Data provided START

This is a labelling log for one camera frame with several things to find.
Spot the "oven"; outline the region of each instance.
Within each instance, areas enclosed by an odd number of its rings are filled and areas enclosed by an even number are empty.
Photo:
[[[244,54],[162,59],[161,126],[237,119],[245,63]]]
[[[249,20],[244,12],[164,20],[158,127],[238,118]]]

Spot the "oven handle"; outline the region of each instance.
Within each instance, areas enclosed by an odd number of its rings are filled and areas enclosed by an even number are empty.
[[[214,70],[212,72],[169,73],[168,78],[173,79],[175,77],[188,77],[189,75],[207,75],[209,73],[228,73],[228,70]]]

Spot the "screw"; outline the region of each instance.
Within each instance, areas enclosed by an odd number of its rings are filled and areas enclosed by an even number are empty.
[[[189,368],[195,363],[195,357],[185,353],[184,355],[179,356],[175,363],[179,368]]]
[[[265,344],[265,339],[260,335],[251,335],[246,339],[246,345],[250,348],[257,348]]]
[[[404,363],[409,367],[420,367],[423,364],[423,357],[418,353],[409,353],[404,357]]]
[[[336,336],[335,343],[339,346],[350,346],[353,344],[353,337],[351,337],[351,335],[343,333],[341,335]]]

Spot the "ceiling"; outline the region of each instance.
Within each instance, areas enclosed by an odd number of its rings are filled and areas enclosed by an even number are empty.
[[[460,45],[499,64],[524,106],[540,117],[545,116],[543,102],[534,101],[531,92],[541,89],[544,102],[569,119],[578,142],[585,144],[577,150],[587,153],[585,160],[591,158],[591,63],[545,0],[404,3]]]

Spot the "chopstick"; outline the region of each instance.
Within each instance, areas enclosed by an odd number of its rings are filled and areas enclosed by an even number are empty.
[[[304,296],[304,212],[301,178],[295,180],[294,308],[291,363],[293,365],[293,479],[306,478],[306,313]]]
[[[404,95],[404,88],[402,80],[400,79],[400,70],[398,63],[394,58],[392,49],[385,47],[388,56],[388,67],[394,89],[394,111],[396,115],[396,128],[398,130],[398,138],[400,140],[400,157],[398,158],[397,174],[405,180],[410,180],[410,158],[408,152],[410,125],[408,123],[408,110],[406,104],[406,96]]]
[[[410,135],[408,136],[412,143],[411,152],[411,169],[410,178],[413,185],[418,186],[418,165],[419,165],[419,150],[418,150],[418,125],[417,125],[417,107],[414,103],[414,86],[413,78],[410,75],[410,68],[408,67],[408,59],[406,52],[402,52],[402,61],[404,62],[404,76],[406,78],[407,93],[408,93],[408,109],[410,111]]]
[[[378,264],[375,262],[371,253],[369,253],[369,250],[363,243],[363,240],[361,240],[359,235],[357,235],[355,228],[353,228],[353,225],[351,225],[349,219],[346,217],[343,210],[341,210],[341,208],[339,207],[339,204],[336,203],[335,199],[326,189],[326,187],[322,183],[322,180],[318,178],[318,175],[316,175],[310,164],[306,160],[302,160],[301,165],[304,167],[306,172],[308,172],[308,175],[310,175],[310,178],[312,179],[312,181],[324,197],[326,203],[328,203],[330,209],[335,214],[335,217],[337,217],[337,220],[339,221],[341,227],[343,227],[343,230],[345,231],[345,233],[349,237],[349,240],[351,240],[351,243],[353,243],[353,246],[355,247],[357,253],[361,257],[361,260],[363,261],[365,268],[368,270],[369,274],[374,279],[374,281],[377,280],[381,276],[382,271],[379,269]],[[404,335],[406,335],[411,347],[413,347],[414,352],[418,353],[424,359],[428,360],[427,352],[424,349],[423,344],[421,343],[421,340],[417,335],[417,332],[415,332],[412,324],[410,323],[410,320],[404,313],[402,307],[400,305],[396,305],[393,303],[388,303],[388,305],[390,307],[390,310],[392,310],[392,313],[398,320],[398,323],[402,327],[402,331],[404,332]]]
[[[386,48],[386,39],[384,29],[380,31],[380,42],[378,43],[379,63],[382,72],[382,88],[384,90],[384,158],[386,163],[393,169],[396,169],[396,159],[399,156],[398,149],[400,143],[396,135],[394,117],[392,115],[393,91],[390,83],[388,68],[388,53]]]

Data provided END

Exercise: Check the data for the word "oven" and pull out the lines that have it.

Solution to this exercise:
Spot the "oven"; outline the region of each instance.
Spot the "oven handle"; outline the region of each instance.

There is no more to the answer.